* DESCRIPTION OF THE TASK:
From the listing that follows, reproduce only the lines from the one holding "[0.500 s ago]" through the one holding "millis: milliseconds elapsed", both included, with no pictures.

* PROVIDED MATERIAL:
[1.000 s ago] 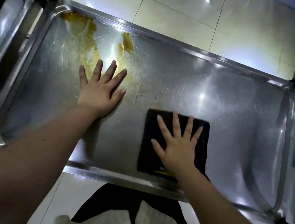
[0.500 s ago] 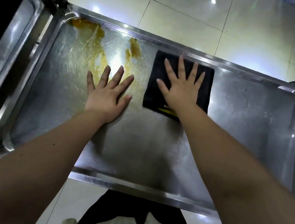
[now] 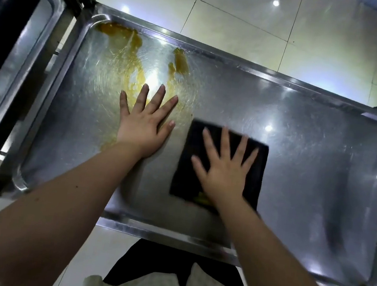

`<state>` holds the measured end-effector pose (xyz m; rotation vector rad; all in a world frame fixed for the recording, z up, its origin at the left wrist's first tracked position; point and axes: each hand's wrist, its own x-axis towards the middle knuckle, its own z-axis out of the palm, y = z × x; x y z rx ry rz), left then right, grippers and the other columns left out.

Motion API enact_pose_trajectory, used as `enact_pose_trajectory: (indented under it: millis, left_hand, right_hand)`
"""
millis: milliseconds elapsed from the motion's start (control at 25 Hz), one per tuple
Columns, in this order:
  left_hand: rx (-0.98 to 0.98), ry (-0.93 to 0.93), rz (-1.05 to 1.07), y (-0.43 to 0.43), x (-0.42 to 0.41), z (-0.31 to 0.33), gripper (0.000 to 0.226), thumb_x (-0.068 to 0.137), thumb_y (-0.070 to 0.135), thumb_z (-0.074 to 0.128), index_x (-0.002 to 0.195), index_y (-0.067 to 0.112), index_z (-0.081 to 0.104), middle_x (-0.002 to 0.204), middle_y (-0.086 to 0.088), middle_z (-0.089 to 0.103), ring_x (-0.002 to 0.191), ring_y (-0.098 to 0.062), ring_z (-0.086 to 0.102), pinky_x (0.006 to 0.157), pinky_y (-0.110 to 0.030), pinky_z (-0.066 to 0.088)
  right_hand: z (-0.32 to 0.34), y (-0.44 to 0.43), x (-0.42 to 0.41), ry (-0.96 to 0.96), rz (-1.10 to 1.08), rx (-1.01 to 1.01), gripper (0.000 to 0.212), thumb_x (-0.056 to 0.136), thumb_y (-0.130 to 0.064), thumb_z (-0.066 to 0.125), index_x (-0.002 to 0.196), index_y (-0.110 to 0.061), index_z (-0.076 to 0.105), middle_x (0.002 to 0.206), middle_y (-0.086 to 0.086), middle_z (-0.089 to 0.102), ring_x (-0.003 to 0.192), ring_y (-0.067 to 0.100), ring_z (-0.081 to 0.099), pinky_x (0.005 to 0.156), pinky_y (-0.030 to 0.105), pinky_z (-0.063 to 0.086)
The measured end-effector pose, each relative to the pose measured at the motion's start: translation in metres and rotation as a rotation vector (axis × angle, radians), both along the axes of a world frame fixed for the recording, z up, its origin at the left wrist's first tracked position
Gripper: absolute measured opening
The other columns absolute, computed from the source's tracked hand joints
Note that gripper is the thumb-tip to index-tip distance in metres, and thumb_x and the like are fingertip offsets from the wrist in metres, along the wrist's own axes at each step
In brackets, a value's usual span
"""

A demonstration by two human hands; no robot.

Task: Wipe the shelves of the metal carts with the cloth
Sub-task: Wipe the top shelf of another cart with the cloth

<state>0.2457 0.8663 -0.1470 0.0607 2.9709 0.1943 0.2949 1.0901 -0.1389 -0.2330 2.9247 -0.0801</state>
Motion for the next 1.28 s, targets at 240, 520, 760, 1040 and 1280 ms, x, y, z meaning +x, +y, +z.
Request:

* TASK OUTPUT:
[0.500 s ago] 
[now] 

`<state>` holds the measured end-effector pose (xyz m; rotation vector rad; all in a world frame fixed for the recording, z up, its origin at the left wrist's first tracked position; point and axes: each hand's wrist, its own x-axis towards the middle knuckle, its own z-axis out of the palm, y = z × x; x y z rx ry rz), left then right, grippers and the other columns left out.

Motion API enact_pose_trajectory, used as `enact_pose_trajectory: (indented under it: millis, left_hand, right_hand)`
"""
millis: milliseconds elapsed from the motion's start (control at 25 Hz), one per tuple

The exercise is done, with nothing more to add.